Brexit: the reactions of Italy’s food industry

Federalimentare demand for a European Union in solidarity to address Brexit, duties and labelling
Brexit: the reactions of Italy’s food industry

Brexit, the war of duties, a labelling system that protects Italian food excellence: 2020 will be a year full of challenges for Italy’s food industry. To win them “a strong, united European Union that protects us” is needed according to Ivano Vacondio, president of Italy’s F&B industry association Federalimentare.


With a turnover of 145 billion in 2019, food industry is the second largest manufacturing sector in Italy and creates an excellence in demand worldwide.

On behalf of our Made in Italy production – said Vacondio at a convention in the European Parliament – we ask Europe first of all to act as a peacemaker and not as a detonator in the great issues we will have to face. I am referring in particular to tariffs, about which we suggest the EU to exclude all American agri-food products from the list of possible countermeasures, limiting attention to the aeronautical industry alone.”

As far as Brexit is concerned – added the president of Federalimentare it is necessary to avoid any tension and, despite the few months to define the details of the agreement, succeeding in doing so will be essential both for the Italian economyGreat Britain in fact represents the fourth market for our country – and for British consumers.”

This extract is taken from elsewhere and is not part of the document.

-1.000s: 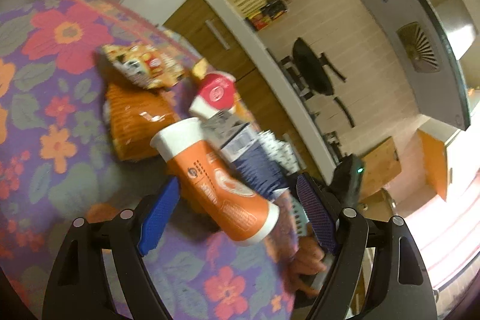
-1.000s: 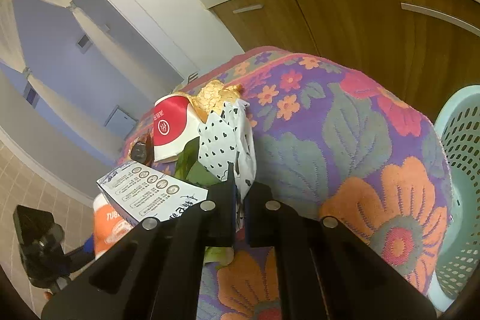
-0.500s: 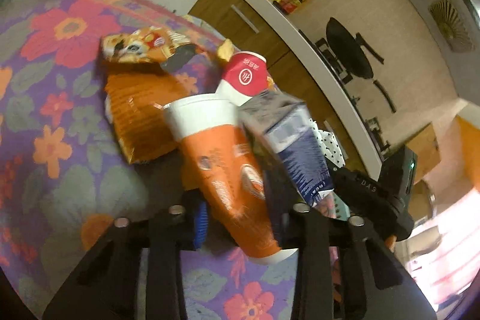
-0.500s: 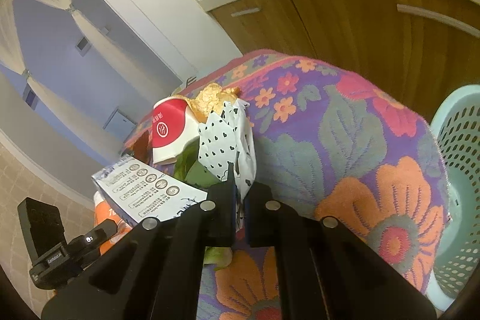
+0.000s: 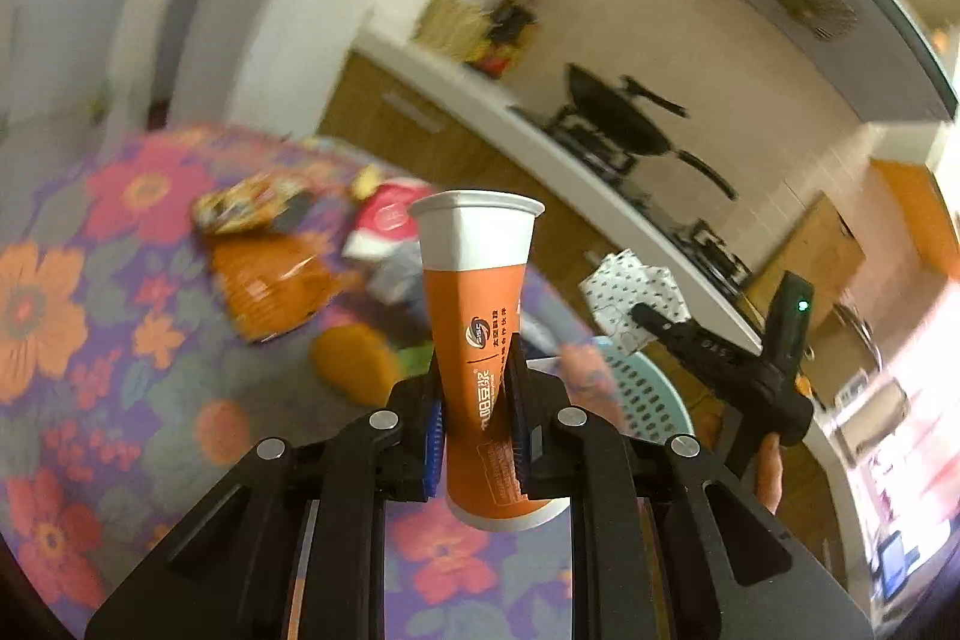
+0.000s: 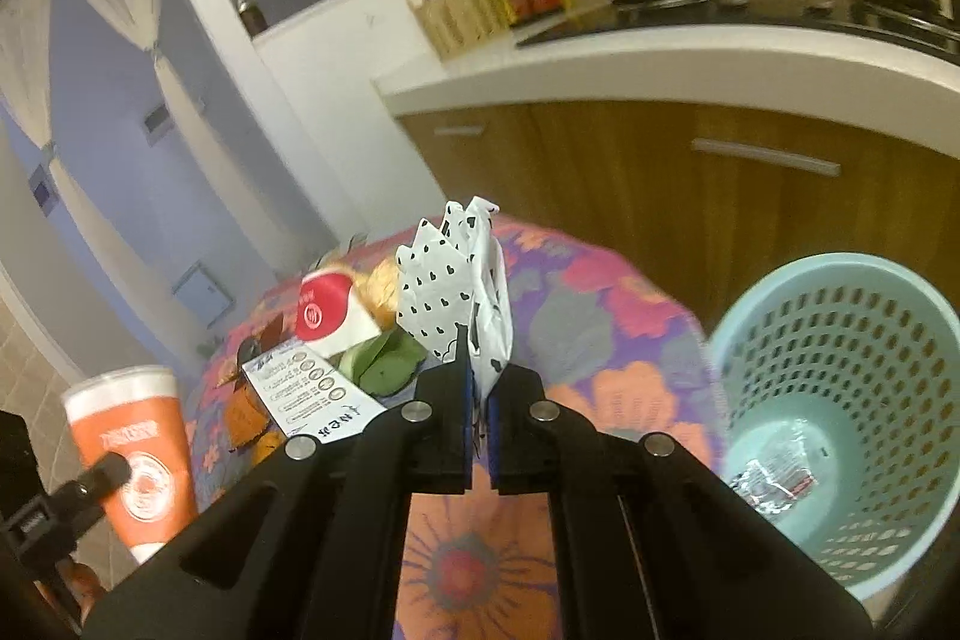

Federalimentare calls for appropriate internationalization policies and special attention to the recent bilateral agreements signed by the EU, which have already shown to have a positive impact.

Thanks to the EPA, for example, the Italian food industry in Japan grew by +11.7% in the first 7 months of 2019 over the same period in 2018. After CETA, Italian food exports to Canada increased by +4.8% compared to 2018. Moreover, the recent free trade agreement with Vietnam allowed Made in Italy food industry to grow by +30%.


In addition to maintaining high standards, it is absolutely necessary that these characteristics be shared and equal in all the countries of the European Union: only in this way we can truly respect the needs of what is now our main shareholder: the European consumer”, explained the President of Federalimentare in relation to the urgency of finding a shared system of EU rules and regulations on some important issues such as labelling, food safety, and environmental standards.

The reference is mainly to Nutriscore, the French labelling system that could undermine Italian food excellence. “It was necessary to oppose to this system the one developed by the Italian government, the NutrInform Battery, based on the principles of the Mediterranean diet, the best in the world. Now we have one more tool to protect Made in Italy” – Vacondio said.